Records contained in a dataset
****************************************

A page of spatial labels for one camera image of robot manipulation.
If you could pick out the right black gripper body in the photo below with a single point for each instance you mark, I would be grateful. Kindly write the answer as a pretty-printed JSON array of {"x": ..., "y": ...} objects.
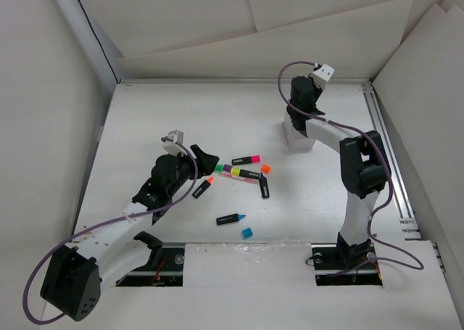
[{"x": 317, "y": 91}]

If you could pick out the white compartment pen holder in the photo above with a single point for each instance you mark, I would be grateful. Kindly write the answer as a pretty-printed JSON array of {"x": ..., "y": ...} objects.
[{"x": 295, "y": 140}]

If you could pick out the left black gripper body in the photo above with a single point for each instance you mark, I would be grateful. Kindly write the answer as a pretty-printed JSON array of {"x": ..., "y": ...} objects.
[{"x": 185, "y": 170}]

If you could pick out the pink cap black highlighter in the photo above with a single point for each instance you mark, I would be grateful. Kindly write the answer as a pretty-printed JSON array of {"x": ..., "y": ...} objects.
[{"x": 254, "y": 159}]

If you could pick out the aluminium rail right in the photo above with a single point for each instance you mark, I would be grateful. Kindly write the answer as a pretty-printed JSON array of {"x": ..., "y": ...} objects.
[{"x": 400, "y": 203}]

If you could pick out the blue tip black highlighter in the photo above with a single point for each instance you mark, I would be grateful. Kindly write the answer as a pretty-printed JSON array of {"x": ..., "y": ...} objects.
[{"x": 228, "y": 219}]

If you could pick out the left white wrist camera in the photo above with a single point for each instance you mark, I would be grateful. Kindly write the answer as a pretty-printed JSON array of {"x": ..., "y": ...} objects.
[{"x": 173, "y": 142}]

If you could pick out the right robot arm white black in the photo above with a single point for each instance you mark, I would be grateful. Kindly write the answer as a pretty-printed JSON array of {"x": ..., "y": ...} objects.
[{"x": 362, "y": 174}]

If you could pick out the pink clear pen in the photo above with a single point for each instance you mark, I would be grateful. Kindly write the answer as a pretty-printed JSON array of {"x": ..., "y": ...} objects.
[{"x": 238, "y": 178}]

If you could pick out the yellow cap black highlighter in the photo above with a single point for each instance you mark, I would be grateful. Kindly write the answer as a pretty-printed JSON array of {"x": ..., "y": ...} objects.
[{"x": 245, "y": 173}]

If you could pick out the purple tip black highlighter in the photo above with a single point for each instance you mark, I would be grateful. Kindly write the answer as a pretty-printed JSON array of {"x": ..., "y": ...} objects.
[{"x": 264, "y": 188}]

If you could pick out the purple highlighter cap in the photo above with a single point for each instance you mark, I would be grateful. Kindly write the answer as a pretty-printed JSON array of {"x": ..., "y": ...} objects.
[{"x": 227, "y": 168}]

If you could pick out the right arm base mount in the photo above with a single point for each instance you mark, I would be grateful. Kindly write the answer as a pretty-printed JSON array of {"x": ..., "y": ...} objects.
[{"x": 331, "y": 269}]

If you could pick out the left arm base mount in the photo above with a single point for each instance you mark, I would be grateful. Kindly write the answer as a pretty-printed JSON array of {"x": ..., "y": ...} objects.
[{"x": 164, "y": 267}]

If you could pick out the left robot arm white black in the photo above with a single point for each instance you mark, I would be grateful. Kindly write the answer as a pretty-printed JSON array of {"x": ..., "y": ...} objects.
[{"x": 95, "y": 259}]

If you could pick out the orange highlighter cap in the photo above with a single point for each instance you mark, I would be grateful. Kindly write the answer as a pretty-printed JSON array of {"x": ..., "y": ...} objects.
[{"x": 266, "y": 169}]

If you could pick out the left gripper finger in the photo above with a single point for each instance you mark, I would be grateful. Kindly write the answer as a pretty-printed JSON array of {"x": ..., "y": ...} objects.
[
  {"x": 202, "y": 157},
  {"x": 206, "y": 169}
]

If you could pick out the blue highlighter cap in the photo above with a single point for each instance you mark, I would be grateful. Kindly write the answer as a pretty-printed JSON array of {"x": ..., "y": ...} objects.
[{"x": 247, "y": 233}]

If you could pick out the orange tip black highlighter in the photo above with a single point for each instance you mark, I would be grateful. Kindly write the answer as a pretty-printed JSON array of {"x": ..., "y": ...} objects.
[{"x": 202, "y": 187}]

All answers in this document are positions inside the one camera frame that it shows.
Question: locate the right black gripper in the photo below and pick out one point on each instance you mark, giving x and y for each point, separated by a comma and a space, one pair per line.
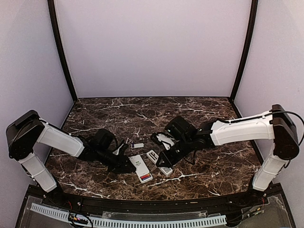
169, 161

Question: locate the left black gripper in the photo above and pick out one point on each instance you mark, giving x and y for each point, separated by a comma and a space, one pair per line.
120, 165

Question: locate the long white remote control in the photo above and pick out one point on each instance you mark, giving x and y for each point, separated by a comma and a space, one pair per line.
154, 158

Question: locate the small white remote control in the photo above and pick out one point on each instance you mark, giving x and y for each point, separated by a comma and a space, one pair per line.
141, 168

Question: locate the white battery cover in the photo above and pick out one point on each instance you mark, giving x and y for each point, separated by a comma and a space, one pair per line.
138, 145

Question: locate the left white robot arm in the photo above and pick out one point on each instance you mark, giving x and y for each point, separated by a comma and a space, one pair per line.
30, 129

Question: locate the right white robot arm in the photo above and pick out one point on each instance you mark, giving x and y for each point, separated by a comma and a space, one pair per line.
182, 138

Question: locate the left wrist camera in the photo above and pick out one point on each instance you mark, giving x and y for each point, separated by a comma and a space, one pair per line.
121, 148

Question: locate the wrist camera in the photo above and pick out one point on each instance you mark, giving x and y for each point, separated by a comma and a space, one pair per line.
162, 139
121, 148

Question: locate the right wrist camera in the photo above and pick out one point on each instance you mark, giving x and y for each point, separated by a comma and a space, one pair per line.
162, 139

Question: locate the white slotted cable duct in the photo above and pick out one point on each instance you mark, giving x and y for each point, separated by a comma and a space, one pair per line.
130, 220

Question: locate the black front table rail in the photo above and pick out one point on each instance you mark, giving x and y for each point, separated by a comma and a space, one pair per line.
91, 205

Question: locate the left black frame post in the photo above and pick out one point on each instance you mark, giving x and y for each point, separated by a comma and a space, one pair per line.
60, 49

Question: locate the black frame post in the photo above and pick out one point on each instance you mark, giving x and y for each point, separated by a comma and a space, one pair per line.
60, 49
245, 51

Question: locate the right black frame post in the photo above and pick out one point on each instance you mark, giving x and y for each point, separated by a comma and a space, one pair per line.
245, 51

****************************************

Would you output all of the entries above exactly, keeping the pictures out?

A page of spatial labels for one camera image of robot manipulation.
If you could pick out the right black gripper body in the photo below with a single point for each instance you mark, I would be grateful. Kindly write the answer as a pretty-printed JSON array of {"x": ..., "y": ...} objects.
[{"x": 317, "y": 91}]

If you could pick out the white compartment pen holder in the photo above with a single point for each instance you mark, I would be grateful. Kindly write the answer as a pretty-printed JSON array of {"x": ..., "y": ...} objects.
[{"x": 295, "y": 140}]

If you could pick out the left black gripper body in the photo above with a single point for each instance you mark, I would be grateful. Kindly write the answer as a pretty-printed JSON array of {"x": ..., "y": ...} objects.
[{"x": 185, "y": 170}]

If you could pick out the pink cap black highlighter in the photo above with a single point for each instance you mark, I would be grateful. Kindly write the answer as a pretty-printed JSON array of {"x": ..., "y": ...} objects.
[{"x": 254, "y": 159}]

If you could pick out the aluminium rail right in the photo above with a single point for each instance you mark, I would be grateful. Kindly write the answer as a pretty-printed JSON array of {"x": ..., "y": ...} objects.
[{"x": 400, "y": 203}]

If you could pick out the blue tip black highlighter in the photo above with a single point for each instance you mark, I would be grateful. Kindly write the answer as a pretty-printed JSON array of {"x": ..., "y": ...} objects.
[{"x": 228, "y": 219}]

If you could pick out the left white wrist camera in the photo above with a single point for each instance you mark, I would be grateful. Kindly write the answer as a pretty-printed JSON array of {"x": ..., "y": ...} objects.
[{"x": 173, "y": 142}]

If you could pick out the right robot arm white black in the photo above with a single point for each instance you mark, I would be grateful. Kindly write the answer as a pretty-printed JSON array of {"x": ..., "y": ...} objects.
[{"x": 362, "y": 174}]

If you could pick out the pink clear pen in the photo above with a single point for each instance you mark, I would be grateful. Kindly write the answer as a pretty-printed JSON array of {"x": ..., "y": ...} objects.
[{"x": 238, "y": 178}]

If you could pick out the yellow cap black highlighter in the photo above with a single point for each instance you mark, I would be grateful. Kindly write the answer as a pretty-printed JSON array of {"x": ..., "y": ...} objects.
[{"x": 245, "y": 173}]

If you could pick out the purple tip black highlighter in the photo above with a single point for each instance you mark, I would be grateful. Kindly write the answer as a pretty-printed JSON array of {"x": ..., "y": ...} objects.
[{"x": 264, "y": 188}]

If you could pick out the purple highlighter cap in the photo above with a single point for each instance you mark, I would be grateful. Kindly write the answer as a pretty-printed JSON array of {"x": ..., "y": ...} objects.
[{"x": 227, "y": 168}]

If you could pick out the right arm base mount in the photo above with a single point for each instance you mark, I would be grateful. Kindly write the answer as a pretty-printed JSON array of {"x": ..., "y": ...} objects.
[{"x": 331, "y": 269}]

If you could pick out the left arm base mount in the photo above with a single point for each instance you mark, I would be grateful. Kindly write the answer as a pretty-printed JSON array of {"x": ..., "y": ...} objects.
[{"x": 164, "y": 267}]

If you could pick out the left robot arm white black in the photo above with a single point for each instance you mark, I would be grateful. Kindly write the answer as a pretty-printed JSON array of {"x": ..., "y": ...} objects.
[{"x": 95, "y": 259}]

If you could pick out the orange highlighter cap in the photo above with a single point for each instance you mark, I would be grateful. Kindly write the answer as a pretty-printed JSON array of {"x": ..., "y": ...} objects.
[{"x": 266, "y": 169}]

If you could pick out the left gripper finger in the photo above with a single point for each instance you mark, I would be grateful. Kindly write the answer as a pretty-printed JSON array of {"x": ..., "y": ...} objects.
[
  {"x": 202, "y": 157},
  {"x": 206, "y": 169}
]

If you could pick out the blue highlighter cap in the photo above with a single point for each instance you mark, I would be grateful. Kindly write the answer as a pretty-printed JSON array of {"x": ..., "y": ...} objects.
[{"x": 247, "y": 233}]

If you could pick out the orange tip black highlighter in the photo above with a single point for each instance you mark, I would be grateful. Kindly write the answer as a pretty-printed JSON array of {"x": ..., "y": ...} objects.
[{"x": 202, "y": 187}]

All answers in this document are positions inside the one camera frame that it shows.
Question: locate the right black gripper in the photo below and pick out one point on each instance you mark, giving x and y for each point, separated by a comma and a space, one pair per line.
169, 161

Question: locate the left black gripper in the photo above and pick out one point on each instance you mark, giving x and y for each point, separated by a comma and a space, one pair per line.
120, 165

Question: locate the long white remote control in the photo above and pick out one point on each instance you mark, giving x and y for each point, separated by a comma and a space, one pair per line.
154, 158

Question: locate the small white remote control in the photo above and pick out one point on each instance you mark, giving x and y for each point, separated by a comma and a space, one pair per line.
141, 168

Question: locate the white battery cover in the photo above and pick out one point on each instance you mark, giving x and y for each point, separated by a comma and a space, one pair per line.
138, 145

Question: locate the left white robot arm in the photo above and pick out one point on each instance you mark, giving x and y for each point, separated by a comma and a space, one pair per line.
30, 129

Question: locate the right white robot arm in the photo above and pick out one point on each instance you mark, giving x and y for each point, separated by a comma and a space, one pair per line.
182, 138

Question: locate the left wrist camera in the photo above and pick out one point on each instance you mark, giving x and y for each point, separated by a comma and a space, one pair per line.
121, 148

Question: locate the wrist camera in the photo above and pick out one point on each instance you mark, giving x and y for each point, separated by a comma and a space, one pair per line.
162, 139
121, 148

Question: locate the right wrist camera in the photo above and pick out one point on each instance you mark, giving x and y for each point, separated by a comma and a space, one pair per line.
162, 139

Question: locate the white slotted cable duct in the photo above and pick out one point on each instance you mark, giving x and y for each point, separated by a comma and a space, one pair per line.
130, 220

Question: locate the black front table rail in the photo above and pick out one point on each instance you mark, giving x and y for each point, separated by a comma and a space, one pair per line.
91, 205

Question: locate the left black frame post in the photo above and pick out one point on each instance you mark, giving x and y for each point, separated by a comma and a space, one pair per line.
60, 49

Question: locate the black frame post in the photo above and pick out one point on each instance you mark, giving x and y for each point, separated by a comma and a space, one pair per line.
60, 49
245, 51

Question: locate the right black frame post in the photo above and pick out one point on each instance you mark, giving x and y for each point, separated by a comma and a space, one pair per line.
245, 51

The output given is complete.